== How to complete this task ==
Reproduce the records below exactly, but only between the lines holding "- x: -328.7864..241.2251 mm" and "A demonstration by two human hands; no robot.", inclusive.

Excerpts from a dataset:

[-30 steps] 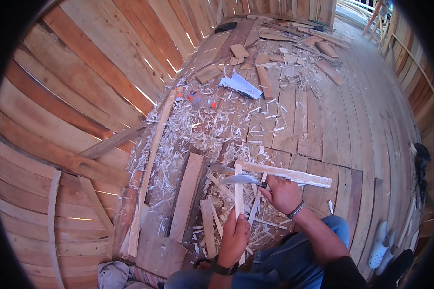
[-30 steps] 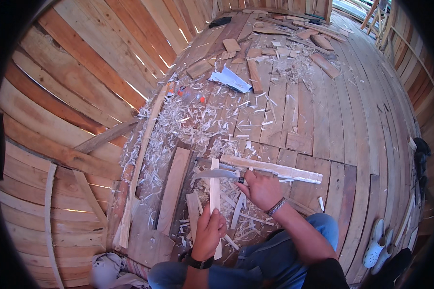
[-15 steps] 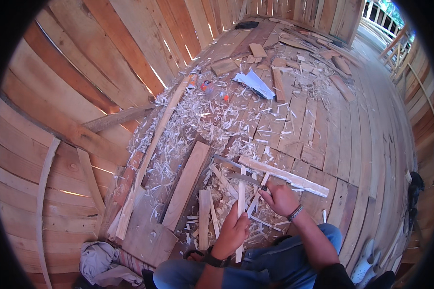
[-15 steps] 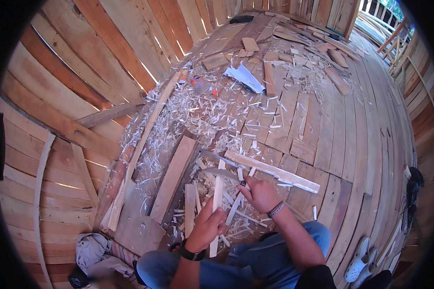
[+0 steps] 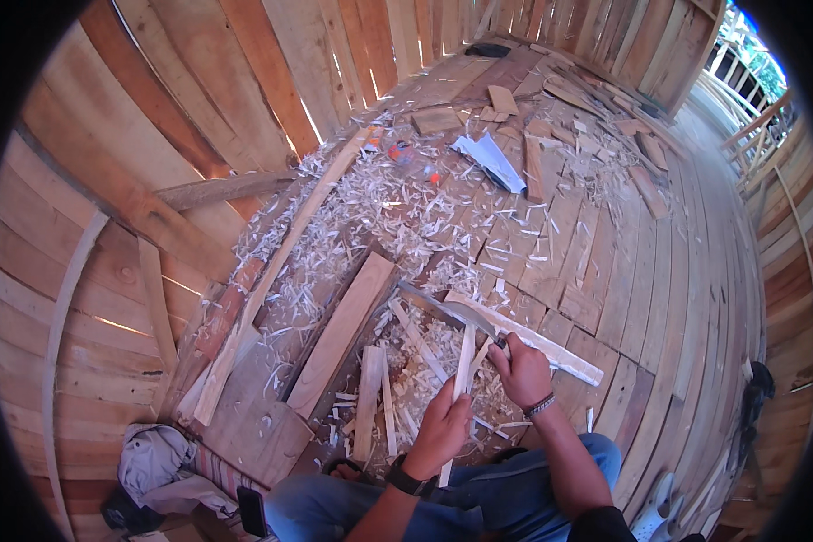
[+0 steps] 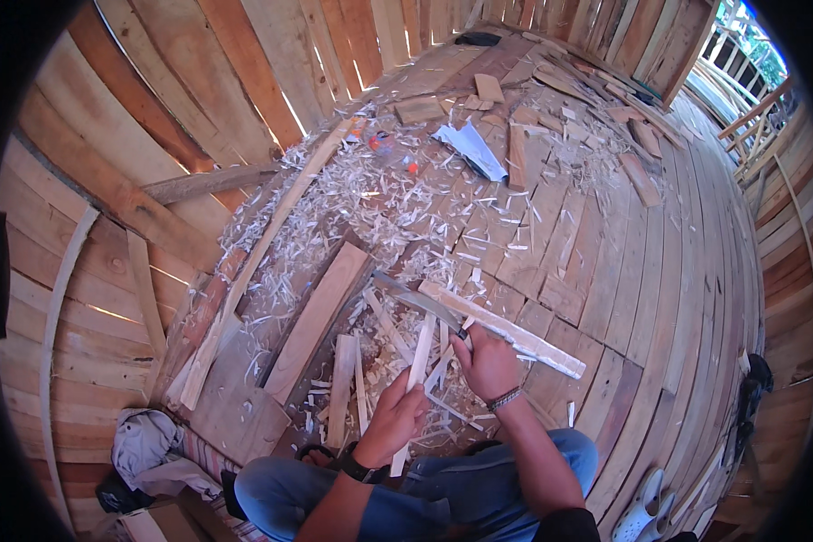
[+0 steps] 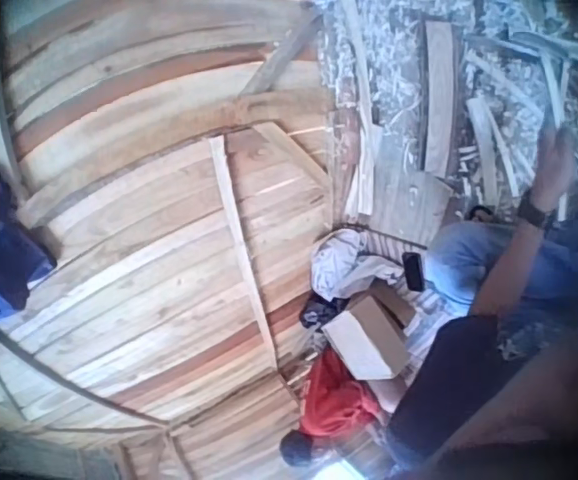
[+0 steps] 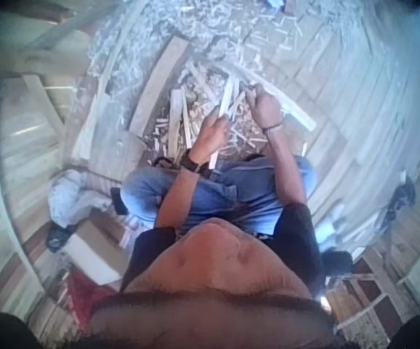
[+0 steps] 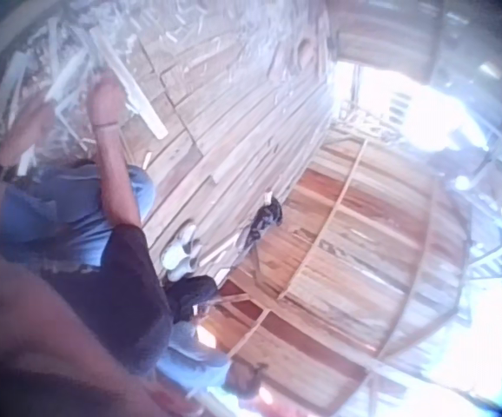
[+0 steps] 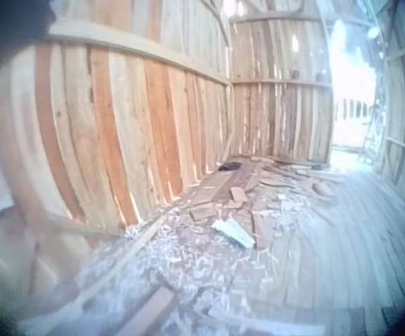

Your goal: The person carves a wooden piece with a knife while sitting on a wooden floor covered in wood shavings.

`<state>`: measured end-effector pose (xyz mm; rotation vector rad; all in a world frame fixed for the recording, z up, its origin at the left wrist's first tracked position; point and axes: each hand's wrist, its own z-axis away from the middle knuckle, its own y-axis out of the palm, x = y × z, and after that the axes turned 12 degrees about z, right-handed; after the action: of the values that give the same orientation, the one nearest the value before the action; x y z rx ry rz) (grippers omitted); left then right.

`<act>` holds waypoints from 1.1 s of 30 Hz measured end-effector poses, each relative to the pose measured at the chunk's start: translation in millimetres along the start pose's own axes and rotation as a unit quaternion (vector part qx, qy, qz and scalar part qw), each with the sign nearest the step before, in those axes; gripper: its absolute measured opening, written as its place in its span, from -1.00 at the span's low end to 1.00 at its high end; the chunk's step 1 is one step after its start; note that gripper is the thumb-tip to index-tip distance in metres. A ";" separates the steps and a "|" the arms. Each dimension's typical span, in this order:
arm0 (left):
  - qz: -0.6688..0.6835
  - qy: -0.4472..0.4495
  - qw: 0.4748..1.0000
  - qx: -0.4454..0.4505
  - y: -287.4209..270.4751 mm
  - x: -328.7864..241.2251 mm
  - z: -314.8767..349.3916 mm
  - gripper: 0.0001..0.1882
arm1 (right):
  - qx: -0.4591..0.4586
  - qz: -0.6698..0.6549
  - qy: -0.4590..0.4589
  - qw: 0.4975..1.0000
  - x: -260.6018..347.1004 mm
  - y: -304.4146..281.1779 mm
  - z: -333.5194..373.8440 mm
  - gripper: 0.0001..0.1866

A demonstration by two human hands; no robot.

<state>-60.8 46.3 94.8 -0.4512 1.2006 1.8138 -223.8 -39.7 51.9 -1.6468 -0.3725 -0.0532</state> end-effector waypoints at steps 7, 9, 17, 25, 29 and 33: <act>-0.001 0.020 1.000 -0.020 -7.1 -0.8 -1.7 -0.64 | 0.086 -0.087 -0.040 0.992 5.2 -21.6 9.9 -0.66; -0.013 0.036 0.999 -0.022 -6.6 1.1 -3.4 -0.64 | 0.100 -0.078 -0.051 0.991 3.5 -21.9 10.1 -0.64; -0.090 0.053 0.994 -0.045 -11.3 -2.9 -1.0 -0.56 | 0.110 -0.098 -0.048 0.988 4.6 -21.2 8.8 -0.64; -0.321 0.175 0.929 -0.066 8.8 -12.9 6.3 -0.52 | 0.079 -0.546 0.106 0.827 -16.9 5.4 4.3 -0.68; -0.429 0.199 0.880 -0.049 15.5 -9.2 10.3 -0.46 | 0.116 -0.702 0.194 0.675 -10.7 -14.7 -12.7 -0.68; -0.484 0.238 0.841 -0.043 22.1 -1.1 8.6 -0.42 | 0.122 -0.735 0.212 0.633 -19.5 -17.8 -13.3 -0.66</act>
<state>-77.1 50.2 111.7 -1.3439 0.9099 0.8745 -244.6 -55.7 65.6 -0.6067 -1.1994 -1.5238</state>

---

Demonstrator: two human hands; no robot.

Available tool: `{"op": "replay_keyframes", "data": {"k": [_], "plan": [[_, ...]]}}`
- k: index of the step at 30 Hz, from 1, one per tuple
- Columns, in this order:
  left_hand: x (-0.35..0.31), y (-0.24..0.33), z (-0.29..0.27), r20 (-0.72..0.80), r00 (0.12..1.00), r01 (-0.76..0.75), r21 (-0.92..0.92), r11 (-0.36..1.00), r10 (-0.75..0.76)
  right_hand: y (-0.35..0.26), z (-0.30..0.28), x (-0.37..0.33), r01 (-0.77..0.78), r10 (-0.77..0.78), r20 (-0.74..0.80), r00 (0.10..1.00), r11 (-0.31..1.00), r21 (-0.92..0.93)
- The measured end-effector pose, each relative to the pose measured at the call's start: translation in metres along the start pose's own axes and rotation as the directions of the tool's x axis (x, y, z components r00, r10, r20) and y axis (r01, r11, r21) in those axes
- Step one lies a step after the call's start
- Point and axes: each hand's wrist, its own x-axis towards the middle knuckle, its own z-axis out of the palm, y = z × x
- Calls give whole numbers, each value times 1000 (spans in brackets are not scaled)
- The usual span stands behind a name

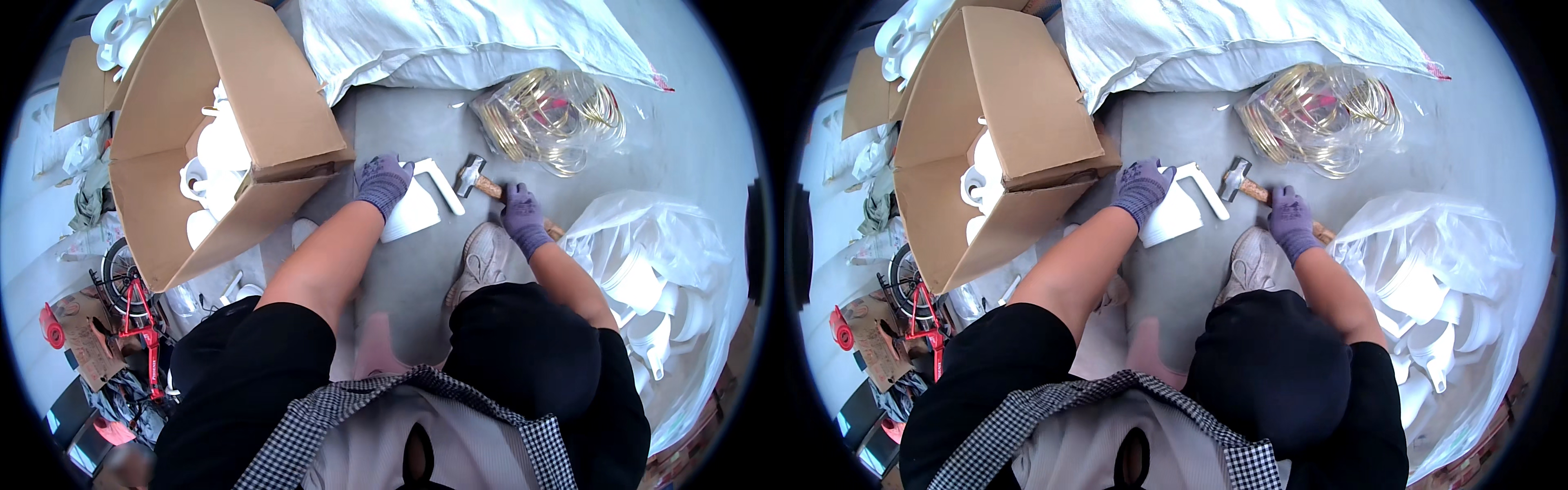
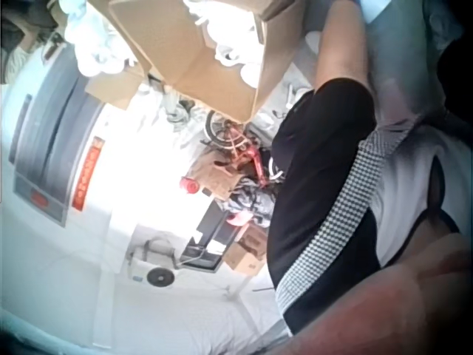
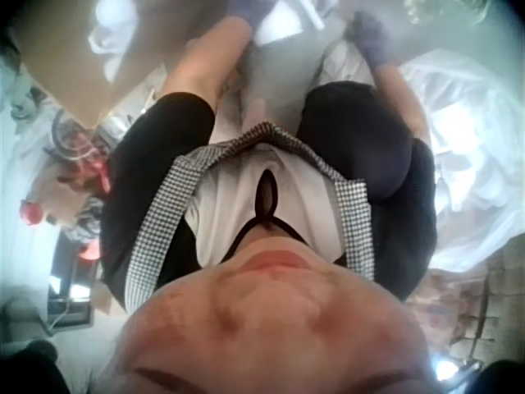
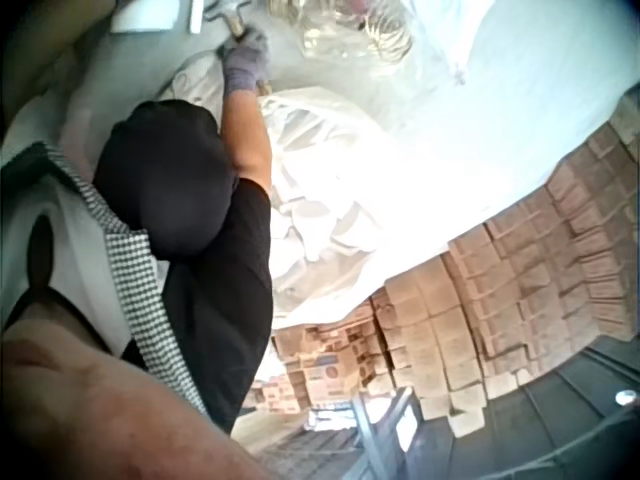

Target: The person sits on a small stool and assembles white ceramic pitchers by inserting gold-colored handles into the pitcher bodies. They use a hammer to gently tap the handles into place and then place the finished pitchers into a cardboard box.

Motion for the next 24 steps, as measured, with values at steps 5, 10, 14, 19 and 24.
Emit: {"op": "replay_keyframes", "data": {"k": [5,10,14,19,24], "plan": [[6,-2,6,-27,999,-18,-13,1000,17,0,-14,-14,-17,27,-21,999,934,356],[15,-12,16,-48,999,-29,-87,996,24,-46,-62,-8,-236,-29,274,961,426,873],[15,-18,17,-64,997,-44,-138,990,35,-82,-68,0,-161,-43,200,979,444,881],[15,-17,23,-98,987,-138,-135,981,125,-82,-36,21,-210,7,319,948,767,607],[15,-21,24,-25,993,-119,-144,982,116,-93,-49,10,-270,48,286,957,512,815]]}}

== Output below ==
  - x: -328.7864..241.2251 mm
  - z: -314.8767..349.3916 mm
  - gripper: 0.0001..0.1882
arm1 (right):
  - qx: -0.4591..0.4586
  - qz: -0.6698..0.6549
  - qy: -0.4590..0.4589
  - qw: 0.4975..1.0000
  - x: -260.6018..347.1004 mm
  - y: -304.4146..281.1779 mm
  - z: -333.5194..373.8440 mm
  - gripper: 0.0001..0.1866

A demonstration by two human hands; no robot.

Nothing further is required of the output.